引き出しも元のように戻し、メルルは宝探しを中断して大きな姿見の前に向かった。
「あれ?」
形から姿見だと分かるが、いつも見るのとは違って、今は母手作りのパッチワークの大きな布がかけられている。
「あっ」
見上げながら無意識に姿見の布に触っていたら、鏡面を滑ってするりとパッチワークの布は床に落ちた。これは事故だが、メルルの身長の二倍以上はある姿見に、この落とした布をかけ直すのは不可能だ。
「ど、どど、どうしよ……!」
焦った声が出たが、布から姿見へと目を上げ、そして不意に。
大きな鏡の中に映る自分を、不意に真っ直ぐ見つめて、違和感を覚えた。
「……なんで私だけ、お父様ともお母様とも、兄様ともちがうの?」
母の輝く濃い緑色の髪。父の薄緑色に輝く髪。兄は母の髪色と同じ濃い緑の、輝く髪をしている。三人とも瞳ははちみつのような黄金色だ。

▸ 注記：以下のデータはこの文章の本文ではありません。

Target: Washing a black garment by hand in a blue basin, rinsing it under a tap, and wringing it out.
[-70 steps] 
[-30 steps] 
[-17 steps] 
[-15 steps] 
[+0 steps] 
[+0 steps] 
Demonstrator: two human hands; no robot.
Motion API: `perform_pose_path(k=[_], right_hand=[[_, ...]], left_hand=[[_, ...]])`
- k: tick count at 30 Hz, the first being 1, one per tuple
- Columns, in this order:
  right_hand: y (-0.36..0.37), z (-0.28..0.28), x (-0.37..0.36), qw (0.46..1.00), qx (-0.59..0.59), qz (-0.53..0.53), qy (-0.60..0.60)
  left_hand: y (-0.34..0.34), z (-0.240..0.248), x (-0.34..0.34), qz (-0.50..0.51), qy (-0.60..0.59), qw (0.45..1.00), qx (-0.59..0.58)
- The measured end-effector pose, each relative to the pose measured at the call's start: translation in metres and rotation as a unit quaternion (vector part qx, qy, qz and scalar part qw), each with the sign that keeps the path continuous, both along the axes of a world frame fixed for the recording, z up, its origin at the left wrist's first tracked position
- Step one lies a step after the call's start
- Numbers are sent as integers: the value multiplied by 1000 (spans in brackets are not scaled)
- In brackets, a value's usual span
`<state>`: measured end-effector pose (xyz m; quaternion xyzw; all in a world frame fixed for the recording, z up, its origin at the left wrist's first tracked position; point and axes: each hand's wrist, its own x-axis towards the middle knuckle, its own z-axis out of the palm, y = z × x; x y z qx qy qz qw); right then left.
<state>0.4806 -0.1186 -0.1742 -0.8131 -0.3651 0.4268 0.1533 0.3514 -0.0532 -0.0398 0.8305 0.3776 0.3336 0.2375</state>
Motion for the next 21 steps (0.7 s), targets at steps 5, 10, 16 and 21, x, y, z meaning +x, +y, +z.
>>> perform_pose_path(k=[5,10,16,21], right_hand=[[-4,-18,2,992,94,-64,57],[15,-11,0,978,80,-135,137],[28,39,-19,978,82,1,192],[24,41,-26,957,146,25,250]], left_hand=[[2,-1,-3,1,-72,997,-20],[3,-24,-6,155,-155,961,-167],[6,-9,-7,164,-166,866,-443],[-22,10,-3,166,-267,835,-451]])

でも今鏡の中にいるのは、くすんだ灰色混じりの緑の髪に、同じくすんだ緑色の瞳の少女で。
その疑問の答えは、意外なところから返ってきた。
「あ、そっか。私に魔力がないから……まりょくが、ない?」
頭の中に自然と浮かんだ答え。
その答えを口にした瞬間、メルルの中に膨大な記憶が流れ込んできた。
前世は日本で総合商社に勤めていたアラサーの独身OLであり、乙女ゲームが生きがいの夢女だったこと。
最もハマった乙女ゲームは『約束のエリュシオン』略してやくしお、というRPG要素が強めのフルボイス大作乙女ゲームであったこと。
そして自分が、その乙女ゲームに登場する『モブ』ということまで、一気に思い出した。
「う、う、う……」
メルルは頭を抱えて鏡の前でへたり込んだ。大きい瞳には涙の膜が張っている。
「嘘でしょーーーー!」
母の部屋にメルルの絶叫が響いた。
膨大な情報で頭がくらくらするが、痛くはない。頭を抱えているのは別の理由だ。
感覚がまるきり入れ替わってしまったようでありながら、確かにメルル自身であり、そのギャップに混乱した。
しかし一番の問題は別にあった。
「なんっ……なんでよりにもよって!? なんで私なのーー!?」
「メルル!? ここか!? おい、大丈夫か、なにかあったのか!?」
メルルの絶叫を聞きつけた兄が部屋の扉を叩きながら叫ぶ。
「な、なんでもない!! だいじょうぶ!! ちょっとびっくりしただけ!!」
「そ、そうか……? びっくりさせるなよな、あと母様の部屋でいたずらするなよ!」
「わかったーー!!」
メルルの答えに兄は一言釘を刺し(母はメルルが悪戯していたと知れば、兄も叱るからだ)去って行った。
今はとにかく、急に思い出した前世の記憶を整理したい。
何より一番の問題をどうにかしないと、もう生きていける気がしない。五歳にして人生終了の危機だ。
「あぁ……あぁあ……、これ、これじゃあ……リベリオスがいるのに結婚できないじゃんっ!」
口にした瞬間、メルルの瞳から涙がぽろりと落ちた。